▸ GOAL OF THE EXERCISE
Repeat exactly, and only, the lines of the entries below from the one with "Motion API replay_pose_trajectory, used" through the one with "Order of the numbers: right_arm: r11", both ends included.

▸ DATA FOR THIS TASK
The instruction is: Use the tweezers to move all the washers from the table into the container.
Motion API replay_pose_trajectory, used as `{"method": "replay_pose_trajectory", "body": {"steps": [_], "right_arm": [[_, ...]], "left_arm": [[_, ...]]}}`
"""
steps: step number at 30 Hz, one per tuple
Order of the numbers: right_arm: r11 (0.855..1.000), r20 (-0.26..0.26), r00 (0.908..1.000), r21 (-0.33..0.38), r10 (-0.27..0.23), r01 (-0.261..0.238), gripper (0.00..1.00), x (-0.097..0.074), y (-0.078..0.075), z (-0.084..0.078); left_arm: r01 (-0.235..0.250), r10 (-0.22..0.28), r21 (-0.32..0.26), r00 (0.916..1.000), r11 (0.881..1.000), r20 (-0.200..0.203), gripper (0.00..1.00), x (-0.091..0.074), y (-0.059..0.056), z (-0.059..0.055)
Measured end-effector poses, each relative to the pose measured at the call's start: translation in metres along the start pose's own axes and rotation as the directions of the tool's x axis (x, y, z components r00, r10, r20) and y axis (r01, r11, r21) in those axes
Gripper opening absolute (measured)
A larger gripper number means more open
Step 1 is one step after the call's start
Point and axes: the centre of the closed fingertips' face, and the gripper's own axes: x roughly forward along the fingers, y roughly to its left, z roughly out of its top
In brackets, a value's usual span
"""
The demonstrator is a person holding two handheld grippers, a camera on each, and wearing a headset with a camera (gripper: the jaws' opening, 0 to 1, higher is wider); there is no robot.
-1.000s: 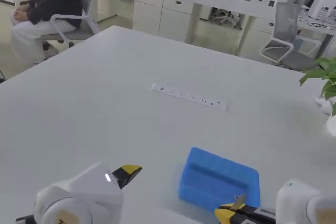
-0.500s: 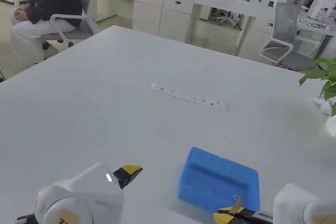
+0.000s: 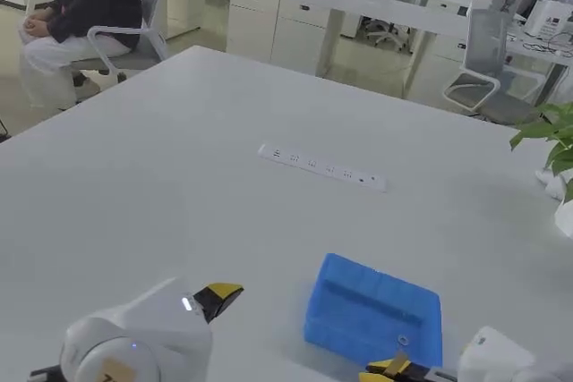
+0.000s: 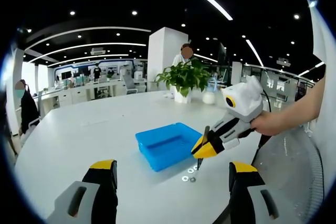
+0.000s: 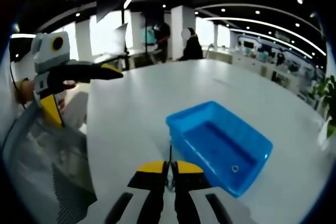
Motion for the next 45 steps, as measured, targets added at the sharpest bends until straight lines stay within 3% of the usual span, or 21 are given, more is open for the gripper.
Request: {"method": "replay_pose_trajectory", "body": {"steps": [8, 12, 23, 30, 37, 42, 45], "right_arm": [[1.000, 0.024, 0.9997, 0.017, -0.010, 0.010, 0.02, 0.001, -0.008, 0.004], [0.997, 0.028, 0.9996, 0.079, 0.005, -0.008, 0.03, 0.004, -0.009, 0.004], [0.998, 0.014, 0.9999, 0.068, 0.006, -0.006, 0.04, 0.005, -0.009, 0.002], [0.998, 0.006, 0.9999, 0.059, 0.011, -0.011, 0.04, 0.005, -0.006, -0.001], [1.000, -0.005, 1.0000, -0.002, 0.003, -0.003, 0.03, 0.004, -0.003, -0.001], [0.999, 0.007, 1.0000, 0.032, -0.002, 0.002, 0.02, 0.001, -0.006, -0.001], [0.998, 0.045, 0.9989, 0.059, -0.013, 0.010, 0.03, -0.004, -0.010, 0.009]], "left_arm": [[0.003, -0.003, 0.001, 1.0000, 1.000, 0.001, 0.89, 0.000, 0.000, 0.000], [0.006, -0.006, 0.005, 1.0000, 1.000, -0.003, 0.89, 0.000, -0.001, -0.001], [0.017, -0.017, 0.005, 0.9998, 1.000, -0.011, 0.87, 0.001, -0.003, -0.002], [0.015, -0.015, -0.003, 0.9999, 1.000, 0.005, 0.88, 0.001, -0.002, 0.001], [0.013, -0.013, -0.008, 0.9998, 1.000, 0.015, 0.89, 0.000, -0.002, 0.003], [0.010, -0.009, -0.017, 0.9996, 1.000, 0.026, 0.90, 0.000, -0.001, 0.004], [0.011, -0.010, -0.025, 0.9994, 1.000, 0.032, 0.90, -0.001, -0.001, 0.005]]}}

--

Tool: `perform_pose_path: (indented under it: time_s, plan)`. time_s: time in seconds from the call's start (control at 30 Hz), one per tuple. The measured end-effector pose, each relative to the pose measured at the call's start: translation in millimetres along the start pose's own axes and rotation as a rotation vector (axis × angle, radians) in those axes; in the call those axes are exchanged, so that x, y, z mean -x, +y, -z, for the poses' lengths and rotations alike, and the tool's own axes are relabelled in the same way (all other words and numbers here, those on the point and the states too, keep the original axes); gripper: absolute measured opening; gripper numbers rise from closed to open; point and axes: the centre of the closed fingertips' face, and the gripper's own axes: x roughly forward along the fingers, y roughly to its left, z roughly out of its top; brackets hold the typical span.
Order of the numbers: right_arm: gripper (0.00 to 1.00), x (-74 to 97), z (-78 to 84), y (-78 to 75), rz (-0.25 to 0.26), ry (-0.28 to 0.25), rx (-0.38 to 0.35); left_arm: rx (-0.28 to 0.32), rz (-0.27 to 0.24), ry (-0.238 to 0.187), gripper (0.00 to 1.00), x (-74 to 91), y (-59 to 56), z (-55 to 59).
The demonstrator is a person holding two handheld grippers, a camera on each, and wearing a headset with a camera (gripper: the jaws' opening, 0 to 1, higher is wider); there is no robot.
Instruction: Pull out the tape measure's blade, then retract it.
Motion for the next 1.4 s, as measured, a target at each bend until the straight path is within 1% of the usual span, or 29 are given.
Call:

▸ RESPONSE TO THE TASK
Motion API replay_pose_trajectory, used as `{"method": "replay_pose_trajectory", "body": {"steps": [_], "right_arm": [[_, ...]], "left_arm": [[_, ...]]}}`
"""
steps: step number at 30 Hz, one per tuple
Order of the numbers: right_arm: r11 (0.855..1.000), r20 (-0.26..0.26), r00 (0.908..1.000), r21 (-0.33..0.38), r10 (-0.27..0.23), r01 (-0.261..0.238), gripper (0.00..1.00), x (-0.097..0.074), y (-0.078..0.075), z (-0.084..0.078); left_arm: r01 (-0.235..0.250), r10 (-0.22..0.28), r21 (-0.32..0.26), r00 (0.916..1.000), r11 (0.881..1.000), r20 (-0.200..0.203), gripper (0.00..1.00), x (-0.091..0.074), y (-0.059..0.056), z (-0.059..0.055)

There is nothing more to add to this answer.